BigRig
A pure Python ECMAScript parser and engine.
Install / Use
/learn @jeffkistler/BigRigREADME
====== BigRig
A pure Python ECMAScript 5.1 parser and engine.
Installation
Installation from Source
Unpack the archive, cd into the source directory, and run the following
command::
python setup.py install
Installation with pip and git
Assuming you have pip and git installed, run the following command to install from the GitHub repository::
pip install git+git://github.com/jefkistler/BigRig.git#egg=BigRig
Basic Usage
Evaluating ECMAScript
The setup.py installer will install a script named bigrig that provides
a basic shell for executing scripts. With no arguments the script will launch
an interactive read-evaluate-print loop::
$ bigrig
> (function() { return "Hello World!"; })()
Hello World!
>
Press Ctrl+D to exit the shell, or Ctrl+C to reset the prompt.
Positional filename arguments may be given, corresponding to script files that will be executed in the given order in the same execution context::
$ bigrig ./script.js ...
The console object provides a single log method that will print the
toString representations of the given arguments::
$ bigrig
> console.log("Hello World!");
Hello World!
undefined
>
The --eval or -e flag can be specified to execute a string::
$ bigrig -e "console.log('test');"
test
$
Parsing ECMAScript
The main interface for using the parsing library is found in the
bigrig.parser module. To parse an ECMAScript file into an abstract syntax
tree, the utility function parse_file is provided::
from bigrig import parser
ast = parser.parse_file('/path/to/an/ecmascript/file.js', encoding='utf-8')
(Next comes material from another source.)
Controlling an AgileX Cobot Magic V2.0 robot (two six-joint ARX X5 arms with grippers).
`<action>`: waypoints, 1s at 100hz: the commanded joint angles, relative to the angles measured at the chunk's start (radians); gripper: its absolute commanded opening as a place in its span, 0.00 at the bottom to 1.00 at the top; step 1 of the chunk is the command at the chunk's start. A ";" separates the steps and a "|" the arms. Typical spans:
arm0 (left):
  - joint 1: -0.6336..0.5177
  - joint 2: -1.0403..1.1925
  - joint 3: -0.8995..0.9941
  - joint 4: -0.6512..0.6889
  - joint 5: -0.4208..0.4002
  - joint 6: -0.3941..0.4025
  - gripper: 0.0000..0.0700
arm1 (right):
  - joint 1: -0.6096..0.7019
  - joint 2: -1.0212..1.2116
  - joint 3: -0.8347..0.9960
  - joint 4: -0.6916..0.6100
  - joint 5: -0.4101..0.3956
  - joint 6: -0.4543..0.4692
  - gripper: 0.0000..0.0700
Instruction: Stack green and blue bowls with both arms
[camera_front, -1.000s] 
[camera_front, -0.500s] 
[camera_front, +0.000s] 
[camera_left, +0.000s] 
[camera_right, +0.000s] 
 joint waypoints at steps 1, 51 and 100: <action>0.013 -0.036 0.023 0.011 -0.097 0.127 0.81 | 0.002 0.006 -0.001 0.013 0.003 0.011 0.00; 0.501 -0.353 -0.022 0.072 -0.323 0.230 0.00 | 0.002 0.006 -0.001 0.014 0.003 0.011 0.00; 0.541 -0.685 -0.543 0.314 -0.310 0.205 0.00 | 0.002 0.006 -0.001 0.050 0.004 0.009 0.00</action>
Upon encountering unparseable source the parser will throw a
bigrig.parser.ParseException exception with what is hopefully a useful
error message. Note that parse_file accepts the keyword arguments line,
which is the line number of the start of the source file, column, which is
the character offset on the current line at which the source file begins, and
encoding, which is the character encoding of the source file so that it may
be converted to unicode internally.
The utility function bigrig.parser.parse_string works in a similar fashion
to parse_file except that it accepts source as a string instead of the
path to a file. If you'd like to ascribe some kind of file name for location
tracking information it accepts one in the keyword argument filename.
Lower-Level Parsing
If you would like more control over parsing productions, you can use the
parser building utility functions found in bigrig.parser in the form of
make_file_parser and make_string_parser. These utilities simply
build a parser for the given inputs without attempting to parse anything.
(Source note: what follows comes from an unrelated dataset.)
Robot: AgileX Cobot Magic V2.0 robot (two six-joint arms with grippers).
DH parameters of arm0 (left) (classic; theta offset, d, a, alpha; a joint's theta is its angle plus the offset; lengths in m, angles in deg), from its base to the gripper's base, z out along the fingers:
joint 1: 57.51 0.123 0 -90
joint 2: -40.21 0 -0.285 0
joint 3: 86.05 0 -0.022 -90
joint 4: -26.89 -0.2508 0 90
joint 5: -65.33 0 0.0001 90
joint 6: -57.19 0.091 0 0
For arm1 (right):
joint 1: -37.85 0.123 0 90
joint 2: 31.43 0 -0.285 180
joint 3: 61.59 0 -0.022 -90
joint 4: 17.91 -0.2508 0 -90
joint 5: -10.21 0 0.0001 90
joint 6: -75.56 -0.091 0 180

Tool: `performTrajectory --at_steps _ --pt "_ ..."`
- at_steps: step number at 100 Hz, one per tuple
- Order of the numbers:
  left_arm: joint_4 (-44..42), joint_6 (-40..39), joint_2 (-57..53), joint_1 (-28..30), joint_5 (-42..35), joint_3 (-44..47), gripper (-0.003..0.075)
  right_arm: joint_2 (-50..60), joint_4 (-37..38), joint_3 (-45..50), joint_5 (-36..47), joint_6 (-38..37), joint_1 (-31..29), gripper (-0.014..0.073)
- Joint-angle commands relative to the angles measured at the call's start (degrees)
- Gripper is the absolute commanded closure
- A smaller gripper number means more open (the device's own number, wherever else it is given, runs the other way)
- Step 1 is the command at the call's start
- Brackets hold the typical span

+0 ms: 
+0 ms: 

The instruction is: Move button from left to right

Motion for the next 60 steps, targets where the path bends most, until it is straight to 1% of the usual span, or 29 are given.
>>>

This might be useful to you if you want to see what the result of parsing
a production other than Program is by calling one of the parse
prefixed parsing methods. Here's a quick example of parsing a function
declaration using a Parser object::
from bigrig import parser
source = 'function example() { console.log("example"); }'
parser_obj = parser.make_string_parser(source)
function_node = parser_obj.parse_function_declaration()
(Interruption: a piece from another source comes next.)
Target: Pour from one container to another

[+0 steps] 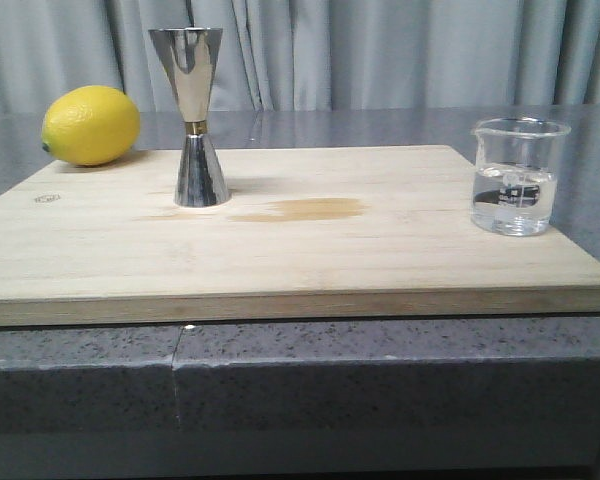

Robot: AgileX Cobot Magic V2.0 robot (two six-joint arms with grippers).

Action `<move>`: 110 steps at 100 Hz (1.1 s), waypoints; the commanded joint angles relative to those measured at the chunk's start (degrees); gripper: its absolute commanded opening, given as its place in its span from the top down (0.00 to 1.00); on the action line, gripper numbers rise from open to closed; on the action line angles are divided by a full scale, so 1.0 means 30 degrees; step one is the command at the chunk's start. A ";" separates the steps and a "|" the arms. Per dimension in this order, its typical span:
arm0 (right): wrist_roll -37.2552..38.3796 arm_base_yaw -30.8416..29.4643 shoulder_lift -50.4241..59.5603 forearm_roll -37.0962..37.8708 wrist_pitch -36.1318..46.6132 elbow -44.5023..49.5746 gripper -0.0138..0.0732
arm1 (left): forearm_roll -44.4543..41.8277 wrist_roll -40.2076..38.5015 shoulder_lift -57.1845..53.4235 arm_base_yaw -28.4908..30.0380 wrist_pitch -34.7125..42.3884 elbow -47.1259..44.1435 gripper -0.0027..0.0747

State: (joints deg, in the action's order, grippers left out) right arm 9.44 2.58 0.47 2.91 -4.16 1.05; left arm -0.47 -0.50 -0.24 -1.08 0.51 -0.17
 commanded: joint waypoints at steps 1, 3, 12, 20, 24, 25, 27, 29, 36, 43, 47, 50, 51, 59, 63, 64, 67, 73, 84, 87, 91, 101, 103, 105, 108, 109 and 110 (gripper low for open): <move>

Playing with the Abstract Syntax Tree
The abstract syntax tree is comprised of bigrig.parser.node.Node objects,
with some terminals being expressed as list, None and unicode
objects. To navigate the tree, nodes provide a simple fields and
attributes interface. Fields represent child nodes in the parse tree and
attributes are metadata about the node. To examine a node's fields, an
iterable of available field attributes is stored in the node_object.fields
attribute and may be examined using the iter_fields generator method,
which returns (name, value) pairs. If you simply want to iterate over the
child values, nodes provide an iter_children generator method.
To see the available node types that are built by the default Parser class,
have a look over the bigrig.parser.ast module. If these nodes types are
insufficient for your needs, have a look at the bigrig.parser.factory
module, which contains the base node building mixin-class that the default
Parser class uses to build the abstract syntax tree. Making your own node
factory parser mixin class will allow you to customize the abstract syntax
tree that the parser will build.
Tokenizing ECMAScript
The ECMAScript tokenizing class is found in the bigrig.parser.scanner
module. This module provides the utility functions make_file_scanner and
make_string_scanner to quickly build tokenizers for ECMAScript source files
and strings respectively. The Token types are defined within the
bigrig.token module, so look there to see what the various lexical tokens
are. The public interface of the scanner class consists simply of a next
method, which produces the next lexical token from the input. To facilitate
parsing source with lookahead, the bigrig.parser.scanner.TokenStream class
provides a light buffering wrapper around Scanner objects, adding the
peek method which returns the next Token in the source without
advancing the stream state. Here's a quick example of tokenizing an ECMAScript
string::
from bigrig.parser import make_string_scanner
source = 'if (token) { console.log(token); } else { console.log("error!"); }'
scanner_obj = scanner.make_string_scanner(source)
while True:
token = scanner_obj.next()
if token.type == 'EOF':
break
print token